▸ EXERCISE PROMPT: For the entries below, print exactly the lines between the line holding "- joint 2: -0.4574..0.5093" and the line holding "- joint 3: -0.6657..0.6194", inclusive, and nothing else.

Data excerpts
────

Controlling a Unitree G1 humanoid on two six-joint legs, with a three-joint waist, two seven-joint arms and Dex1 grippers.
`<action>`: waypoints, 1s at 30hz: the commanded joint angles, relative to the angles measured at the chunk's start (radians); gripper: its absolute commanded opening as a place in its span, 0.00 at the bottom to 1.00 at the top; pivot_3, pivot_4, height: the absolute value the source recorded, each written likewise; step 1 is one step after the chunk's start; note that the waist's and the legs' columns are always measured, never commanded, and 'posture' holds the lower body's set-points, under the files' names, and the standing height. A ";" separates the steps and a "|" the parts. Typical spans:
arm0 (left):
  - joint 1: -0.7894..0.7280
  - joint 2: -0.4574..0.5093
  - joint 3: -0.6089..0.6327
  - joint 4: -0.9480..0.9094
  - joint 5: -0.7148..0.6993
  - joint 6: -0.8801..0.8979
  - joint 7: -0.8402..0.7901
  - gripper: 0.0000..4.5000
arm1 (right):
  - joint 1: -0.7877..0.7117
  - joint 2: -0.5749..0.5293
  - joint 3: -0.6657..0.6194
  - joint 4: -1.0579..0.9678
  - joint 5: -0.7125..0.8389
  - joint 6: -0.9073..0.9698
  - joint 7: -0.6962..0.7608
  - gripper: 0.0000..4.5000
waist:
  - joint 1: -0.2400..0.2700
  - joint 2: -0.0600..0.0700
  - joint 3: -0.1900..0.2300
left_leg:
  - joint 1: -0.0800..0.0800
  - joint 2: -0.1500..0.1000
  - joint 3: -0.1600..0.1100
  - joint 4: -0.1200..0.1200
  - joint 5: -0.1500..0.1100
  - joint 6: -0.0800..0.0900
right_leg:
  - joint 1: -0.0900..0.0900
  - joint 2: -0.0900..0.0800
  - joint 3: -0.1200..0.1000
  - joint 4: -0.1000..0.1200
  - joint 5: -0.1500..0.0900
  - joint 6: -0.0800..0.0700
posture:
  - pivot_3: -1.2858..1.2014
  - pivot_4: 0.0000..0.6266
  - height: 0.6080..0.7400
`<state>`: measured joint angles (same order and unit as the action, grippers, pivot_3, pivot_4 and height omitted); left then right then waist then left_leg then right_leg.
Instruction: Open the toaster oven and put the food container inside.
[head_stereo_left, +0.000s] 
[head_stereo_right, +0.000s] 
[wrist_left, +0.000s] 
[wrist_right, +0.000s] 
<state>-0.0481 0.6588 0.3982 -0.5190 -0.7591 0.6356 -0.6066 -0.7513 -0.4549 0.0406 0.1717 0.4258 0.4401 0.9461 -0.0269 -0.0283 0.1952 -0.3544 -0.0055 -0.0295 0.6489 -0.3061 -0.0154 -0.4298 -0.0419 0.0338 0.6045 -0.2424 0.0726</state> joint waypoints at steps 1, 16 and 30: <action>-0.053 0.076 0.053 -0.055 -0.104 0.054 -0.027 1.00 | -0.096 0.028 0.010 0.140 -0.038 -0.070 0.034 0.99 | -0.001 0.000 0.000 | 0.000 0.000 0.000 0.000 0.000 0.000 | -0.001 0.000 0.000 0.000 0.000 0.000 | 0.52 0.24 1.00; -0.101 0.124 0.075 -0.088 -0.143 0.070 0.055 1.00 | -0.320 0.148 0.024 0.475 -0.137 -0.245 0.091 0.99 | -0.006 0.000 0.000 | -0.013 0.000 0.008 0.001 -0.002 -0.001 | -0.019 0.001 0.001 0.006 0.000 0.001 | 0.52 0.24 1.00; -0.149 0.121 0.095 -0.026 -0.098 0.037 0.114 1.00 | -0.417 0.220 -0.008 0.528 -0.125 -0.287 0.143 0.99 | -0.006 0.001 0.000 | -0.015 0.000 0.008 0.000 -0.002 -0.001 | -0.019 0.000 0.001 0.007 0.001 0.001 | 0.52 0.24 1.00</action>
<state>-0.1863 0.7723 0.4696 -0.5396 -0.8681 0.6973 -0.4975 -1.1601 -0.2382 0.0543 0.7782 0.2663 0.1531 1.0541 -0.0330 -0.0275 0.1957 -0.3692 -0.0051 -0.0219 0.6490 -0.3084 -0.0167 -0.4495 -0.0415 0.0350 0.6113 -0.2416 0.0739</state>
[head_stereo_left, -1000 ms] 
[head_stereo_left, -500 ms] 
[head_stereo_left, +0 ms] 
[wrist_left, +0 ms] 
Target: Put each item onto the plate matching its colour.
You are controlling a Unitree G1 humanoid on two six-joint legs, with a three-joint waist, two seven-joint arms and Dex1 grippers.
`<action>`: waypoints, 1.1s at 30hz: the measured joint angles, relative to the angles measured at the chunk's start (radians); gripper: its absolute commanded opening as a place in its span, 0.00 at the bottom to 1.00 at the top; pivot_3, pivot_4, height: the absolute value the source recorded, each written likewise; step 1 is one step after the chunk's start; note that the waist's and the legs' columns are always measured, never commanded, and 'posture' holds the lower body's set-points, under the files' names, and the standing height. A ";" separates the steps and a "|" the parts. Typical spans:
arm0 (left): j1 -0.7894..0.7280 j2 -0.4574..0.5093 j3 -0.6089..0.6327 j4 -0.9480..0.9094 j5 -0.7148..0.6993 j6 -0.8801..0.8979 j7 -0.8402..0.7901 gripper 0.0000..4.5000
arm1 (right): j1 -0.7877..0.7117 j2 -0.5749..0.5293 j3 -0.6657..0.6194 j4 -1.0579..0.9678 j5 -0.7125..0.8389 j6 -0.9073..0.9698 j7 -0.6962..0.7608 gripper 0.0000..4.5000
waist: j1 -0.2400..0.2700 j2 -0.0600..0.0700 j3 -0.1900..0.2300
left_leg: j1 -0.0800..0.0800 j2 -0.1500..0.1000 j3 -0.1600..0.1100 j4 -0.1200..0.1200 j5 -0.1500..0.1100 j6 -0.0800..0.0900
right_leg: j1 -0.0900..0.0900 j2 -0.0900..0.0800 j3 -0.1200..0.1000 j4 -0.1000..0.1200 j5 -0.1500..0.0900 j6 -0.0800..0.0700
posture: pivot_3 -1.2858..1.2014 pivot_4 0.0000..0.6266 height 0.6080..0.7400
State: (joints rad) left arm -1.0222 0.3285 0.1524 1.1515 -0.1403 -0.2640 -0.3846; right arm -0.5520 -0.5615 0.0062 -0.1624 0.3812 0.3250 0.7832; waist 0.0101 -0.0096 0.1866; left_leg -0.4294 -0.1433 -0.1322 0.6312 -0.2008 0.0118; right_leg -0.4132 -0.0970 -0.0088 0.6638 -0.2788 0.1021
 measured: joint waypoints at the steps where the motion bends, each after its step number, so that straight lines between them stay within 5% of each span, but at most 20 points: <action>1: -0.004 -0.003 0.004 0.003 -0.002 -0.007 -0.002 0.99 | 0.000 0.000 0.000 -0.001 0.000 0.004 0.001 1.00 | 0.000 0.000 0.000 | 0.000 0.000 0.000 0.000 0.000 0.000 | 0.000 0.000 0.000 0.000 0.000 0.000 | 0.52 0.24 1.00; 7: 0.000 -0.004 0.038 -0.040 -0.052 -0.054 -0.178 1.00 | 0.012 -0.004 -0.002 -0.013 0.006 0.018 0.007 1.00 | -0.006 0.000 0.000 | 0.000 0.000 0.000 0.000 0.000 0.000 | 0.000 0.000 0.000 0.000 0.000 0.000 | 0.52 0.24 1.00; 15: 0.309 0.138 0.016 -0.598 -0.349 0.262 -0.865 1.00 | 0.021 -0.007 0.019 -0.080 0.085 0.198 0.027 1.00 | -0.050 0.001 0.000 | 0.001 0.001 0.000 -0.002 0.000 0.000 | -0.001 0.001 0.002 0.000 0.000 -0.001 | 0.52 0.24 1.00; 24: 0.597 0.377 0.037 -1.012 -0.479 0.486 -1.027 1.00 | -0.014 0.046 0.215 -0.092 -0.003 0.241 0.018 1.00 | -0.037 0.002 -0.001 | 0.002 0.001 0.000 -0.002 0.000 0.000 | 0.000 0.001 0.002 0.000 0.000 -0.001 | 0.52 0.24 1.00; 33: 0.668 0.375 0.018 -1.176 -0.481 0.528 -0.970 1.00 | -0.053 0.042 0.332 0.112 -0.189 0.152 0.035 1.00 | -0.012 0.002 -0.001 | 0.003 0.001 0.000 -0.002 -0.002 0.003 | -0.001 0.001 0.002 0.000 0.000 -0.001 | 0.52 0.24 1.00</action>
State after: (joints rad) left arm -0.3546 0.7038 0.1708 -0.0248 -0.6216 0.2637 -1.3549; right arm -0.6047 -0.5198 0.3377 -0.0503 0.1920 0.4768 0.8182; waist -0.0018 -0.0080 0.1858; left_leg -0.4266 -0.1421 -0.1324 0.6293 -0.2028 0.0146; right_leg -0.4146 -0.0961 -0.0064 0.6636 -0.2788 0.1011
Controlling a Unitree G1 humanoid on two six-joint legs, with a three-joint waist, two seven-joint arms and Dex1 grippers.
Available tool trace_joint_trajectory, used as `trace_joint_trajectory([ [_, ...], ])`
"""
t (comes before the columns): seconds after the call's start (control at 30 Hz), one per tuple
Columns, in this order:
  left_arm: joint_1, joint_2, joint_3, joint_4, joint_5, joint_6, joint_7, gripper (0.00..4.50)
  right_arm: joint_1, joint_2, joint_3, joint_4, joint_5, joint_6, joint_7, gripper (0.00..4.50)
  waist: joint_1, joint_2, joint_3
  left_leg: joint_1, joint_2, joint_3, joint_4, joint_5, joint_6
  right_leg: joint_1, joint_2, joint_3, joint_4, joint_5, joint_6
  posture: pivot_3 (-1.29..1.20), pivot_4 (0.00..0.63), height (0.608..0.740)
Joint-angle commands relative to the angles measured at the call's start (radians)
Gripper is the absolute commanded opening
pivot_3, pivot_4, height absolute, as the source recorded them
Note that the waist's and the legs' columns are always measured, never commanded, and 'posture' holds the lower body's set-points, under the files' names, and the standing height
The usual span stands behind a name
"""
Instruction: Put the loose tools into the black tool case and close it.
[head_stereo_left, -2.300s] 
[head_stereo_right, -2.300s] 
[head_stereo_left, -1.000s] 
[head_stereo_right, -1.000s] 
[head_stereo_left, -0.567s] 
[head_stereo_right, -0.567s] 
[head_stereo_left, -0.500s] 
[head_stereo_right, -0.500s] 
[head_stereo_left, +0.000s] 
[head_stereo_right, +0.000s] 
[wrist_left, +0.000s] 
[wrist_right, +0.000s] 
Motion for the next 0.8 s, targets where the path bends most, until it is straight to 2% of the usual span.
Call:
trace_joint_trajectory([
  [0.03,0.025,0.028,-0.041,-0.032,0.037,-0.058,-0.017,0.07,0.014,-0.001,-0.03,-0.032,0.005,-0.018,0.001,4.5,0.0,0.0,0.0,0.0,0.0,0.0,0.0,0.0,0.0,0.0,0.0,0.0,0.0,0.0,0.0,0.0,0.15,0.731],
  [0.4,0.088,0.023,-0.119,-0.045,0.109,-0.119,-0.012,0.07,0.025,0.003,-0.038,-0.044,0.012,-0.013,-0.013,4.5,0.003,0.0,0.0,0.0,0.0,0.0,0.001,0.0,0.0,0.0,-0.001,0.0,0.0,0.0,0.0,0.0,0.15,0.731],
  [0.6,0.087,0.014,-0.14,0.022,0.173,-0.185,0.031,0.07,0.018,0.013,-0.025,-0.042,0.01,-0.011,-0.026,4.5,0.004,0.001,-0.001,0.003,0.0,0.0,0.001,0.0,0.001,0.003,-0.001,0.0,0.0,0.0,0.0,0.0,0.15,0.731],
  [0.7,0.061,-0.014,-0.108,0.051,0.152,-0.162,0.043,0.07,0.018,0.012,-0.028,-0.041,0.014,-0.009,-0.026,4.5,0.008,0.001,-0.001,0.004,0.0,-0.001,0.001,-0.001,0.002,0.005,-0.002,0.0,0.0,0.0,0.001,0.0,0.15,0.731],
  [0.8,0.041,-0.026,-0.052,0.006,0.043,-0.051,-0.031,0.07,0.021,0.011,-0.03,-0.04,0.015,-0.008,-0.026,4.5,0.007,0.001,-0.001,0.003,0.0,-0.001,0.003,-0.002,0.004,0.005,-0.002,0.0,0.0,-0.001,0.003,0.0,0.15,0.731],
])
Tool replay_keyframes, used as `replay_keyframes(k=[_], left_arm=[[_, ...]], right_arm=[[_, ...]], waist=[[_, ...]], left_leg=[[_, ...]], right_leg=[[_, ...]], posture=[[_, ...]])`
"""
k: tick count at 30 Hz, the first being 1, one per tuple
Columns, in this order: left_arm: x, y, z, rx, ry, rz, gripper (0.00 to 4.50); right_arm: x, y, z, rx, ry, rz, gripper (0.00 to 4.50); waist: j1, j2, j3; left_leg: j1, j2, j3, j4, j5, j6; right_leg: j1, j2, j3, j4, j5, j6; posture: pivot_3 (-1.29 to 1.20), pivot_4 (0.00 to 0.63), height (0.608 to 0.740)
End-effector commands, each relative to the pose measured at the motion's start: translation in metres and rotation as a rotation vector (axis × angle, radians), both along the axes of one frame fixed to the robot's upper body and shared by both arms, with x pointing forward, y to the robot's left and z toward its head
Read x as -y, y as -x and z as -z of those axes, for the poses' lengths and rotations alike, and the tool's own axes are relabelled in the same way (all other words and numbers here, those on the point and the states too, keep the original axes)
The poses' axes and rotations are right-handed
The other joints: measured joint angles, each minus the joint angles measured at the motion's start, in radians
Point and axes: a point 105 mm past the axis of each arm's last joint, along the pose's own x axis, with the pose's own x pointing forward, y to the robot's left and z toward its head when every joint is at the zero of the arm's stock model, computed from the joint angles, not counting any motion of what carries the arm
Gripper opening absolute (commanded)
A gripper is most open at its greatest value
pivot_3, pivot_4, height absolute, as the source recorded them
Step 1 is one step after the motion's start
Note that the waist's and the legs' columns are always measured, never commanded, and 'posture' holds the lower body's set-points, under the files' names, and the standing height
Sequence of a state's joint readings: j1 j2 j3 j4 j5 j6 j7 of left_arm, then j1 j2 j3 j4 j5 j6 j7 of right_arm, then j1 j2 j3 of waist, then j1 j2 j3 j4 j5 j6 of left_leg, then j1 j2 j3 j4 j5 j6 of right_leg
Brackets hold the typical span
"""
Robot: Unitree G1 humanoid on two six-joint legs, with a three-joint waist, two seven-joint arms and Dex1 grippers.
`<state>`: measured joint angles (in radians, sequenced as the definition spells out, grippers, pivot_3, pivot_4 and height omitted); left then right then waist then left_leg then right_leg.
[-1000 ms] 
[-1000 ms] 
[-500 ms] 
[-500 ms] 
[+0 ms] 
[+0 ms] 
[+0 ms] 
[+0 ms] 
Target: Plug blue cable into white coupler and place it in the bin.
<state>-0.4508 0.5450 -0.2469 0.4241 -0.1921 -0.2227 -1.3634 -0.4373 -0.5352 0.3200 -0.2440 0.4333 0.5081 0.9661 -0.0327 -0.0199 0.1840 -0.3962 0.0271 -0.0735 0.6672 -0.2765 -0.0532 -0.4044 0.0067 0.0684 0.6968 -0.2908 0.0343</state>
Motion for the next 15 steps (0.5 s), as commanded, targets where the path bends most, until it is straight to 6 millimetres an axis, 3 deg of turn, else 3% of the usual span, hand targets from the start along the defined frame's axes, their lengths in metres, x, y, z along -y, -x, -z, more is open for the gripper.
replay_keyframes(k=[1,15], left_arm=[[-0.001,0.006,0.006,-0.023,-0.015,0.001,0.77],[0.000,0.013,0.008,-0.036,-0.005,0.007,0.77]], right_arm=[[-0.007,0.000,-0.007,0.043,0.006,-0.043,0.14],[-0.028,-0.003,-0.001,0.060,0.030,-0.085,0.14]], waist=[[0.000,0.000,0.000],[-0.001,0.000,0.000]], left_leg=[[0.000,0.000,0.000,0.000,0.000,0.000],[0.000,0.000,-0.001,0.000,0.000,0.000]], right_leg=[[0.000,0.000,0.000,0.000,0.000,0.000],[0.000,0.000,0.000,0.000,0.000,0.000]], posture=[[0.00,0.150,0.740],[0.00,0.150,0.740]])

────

▸ EXERCISE SOLUTION:
  - joint 2: -0.4574..0.5093
  - joint 3: -0.6089..0.6327
  - joint 4: -0.9480..0.9094
  - joint 5: -0.7148..0.6993
  - joint 6: -0.8801..0.8979
  - joint 7: -0.8402..0.7901
  - gripper: 0.0000..4.5000
arm1 (right):
  - joint 1: -0.7877..0.7117
  - joint 2: -0.5749..0.5293
  - joint 3: -0.6657..0.6194

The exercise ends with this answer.